Records excerpted from a collection:
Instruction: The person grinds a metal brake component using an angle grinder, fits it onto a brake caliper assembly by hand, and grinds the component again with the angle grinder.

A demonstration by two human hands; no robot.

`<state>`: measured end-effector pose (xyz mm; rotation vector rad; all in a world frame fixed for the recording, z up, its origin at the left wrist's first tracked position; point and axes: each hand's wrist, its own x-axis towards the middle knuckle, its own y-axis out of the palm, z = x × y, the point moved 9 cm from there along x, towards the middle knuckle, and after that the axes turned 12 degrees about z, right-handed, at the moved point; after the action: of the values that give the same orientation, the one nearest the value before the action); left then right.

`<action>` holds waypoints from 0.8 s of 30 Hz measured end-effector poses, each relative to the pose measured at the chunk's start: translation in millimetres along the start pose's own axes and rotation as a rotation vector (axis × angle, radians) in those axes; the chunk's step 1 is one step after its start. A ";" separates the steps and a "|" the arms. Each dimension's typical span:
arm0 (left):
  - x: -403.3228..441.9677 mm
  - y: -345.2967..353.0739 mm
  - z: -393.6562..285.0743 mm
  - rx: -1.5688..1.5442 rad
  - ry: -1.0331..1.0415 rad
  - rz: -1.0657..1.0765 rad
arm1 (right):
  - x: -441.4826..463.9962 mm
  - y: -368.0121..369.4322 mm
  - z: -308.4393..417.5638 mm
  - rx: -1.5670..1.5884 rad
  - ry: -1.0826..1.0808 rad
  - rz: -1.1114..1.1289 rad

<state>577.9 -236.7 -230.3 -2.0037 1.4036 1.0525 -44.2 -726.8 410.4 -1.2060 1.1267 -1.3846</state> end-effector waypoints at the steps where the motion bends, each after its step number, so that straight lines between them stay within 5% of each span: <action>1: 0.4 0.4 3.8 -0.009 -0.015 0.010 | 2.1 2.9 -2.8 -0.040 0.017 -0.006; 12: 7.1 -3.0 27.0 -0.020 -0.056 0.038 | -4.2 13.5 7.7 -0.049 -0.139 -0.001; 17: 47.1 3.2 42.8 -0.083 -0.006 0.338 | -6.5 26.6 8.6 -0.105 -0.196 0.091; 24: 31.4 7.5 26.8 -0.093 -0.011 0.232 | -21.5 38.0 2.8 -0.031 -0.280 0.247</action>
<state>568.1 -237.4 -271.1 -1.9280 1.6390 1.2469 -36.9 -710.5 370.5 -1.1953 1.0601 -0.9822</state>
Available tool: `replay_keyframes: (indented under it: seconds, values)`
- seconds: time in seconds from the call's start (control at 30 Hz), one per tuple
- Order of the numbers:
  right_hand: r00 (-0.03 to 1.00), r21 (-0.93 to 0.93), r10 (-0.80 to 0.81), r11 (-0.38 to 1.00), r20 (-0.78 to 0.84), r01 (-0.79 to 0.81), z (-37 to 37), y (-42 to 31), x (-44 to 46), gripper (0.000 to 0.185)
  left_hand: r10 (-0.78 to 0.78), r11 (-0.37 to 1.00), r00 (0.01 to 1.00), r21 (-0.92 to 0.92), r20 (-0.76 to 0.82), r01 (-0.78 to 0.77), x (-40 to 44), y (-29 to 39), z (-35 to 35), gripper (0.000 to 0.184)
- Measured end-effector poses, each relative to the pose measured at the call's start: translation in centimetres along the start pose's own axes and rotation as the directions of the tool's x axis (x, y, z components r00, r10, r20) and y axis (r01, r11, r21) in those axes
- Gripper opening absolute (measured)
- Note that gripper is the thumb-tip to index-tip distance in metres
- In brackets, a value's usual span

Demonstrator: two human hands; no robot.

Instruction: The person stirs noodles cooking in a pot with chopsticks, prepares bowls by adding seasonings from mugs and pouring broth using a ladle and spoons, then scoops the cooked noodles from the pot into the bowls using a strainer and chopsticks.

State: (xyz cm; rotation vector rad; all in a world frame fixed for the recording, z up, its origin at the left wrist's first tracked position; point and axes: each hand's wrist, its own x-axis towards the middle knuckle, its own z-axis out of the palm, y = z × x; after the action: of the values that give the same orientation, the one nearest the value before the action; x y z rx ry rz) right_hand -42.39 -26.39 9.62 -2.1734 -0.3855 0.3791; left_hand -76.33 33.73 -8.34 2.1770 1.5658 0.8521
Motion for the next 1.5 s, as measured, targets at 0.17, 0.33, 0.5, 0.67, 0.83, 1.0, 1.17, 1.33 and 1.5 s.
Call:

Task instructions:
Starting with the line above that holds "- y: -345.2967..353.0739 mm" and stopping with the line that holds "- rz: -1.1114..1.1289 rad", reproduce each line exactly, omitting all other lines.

Exercise output:
  - y: -345.2967..353.0739 mm
  - z: -393.6562..285.0743 mm
  - rx: -1.5688..1.5442 rad
  - ry: -1.0331..1.0415 rad
  - rz: -1.0657..1.0765 rad
arm1 (right):
  - x: -441.4826..463.9962 mm
  - y: -368.0121..369.4322 mm
  - z: -308.4393..417.5638 mm
  - rx: -1.5670..1.5884 rad
  - ry: -1.0826..1.0808 rad
  - rz: -1.1114..1.1289 rad

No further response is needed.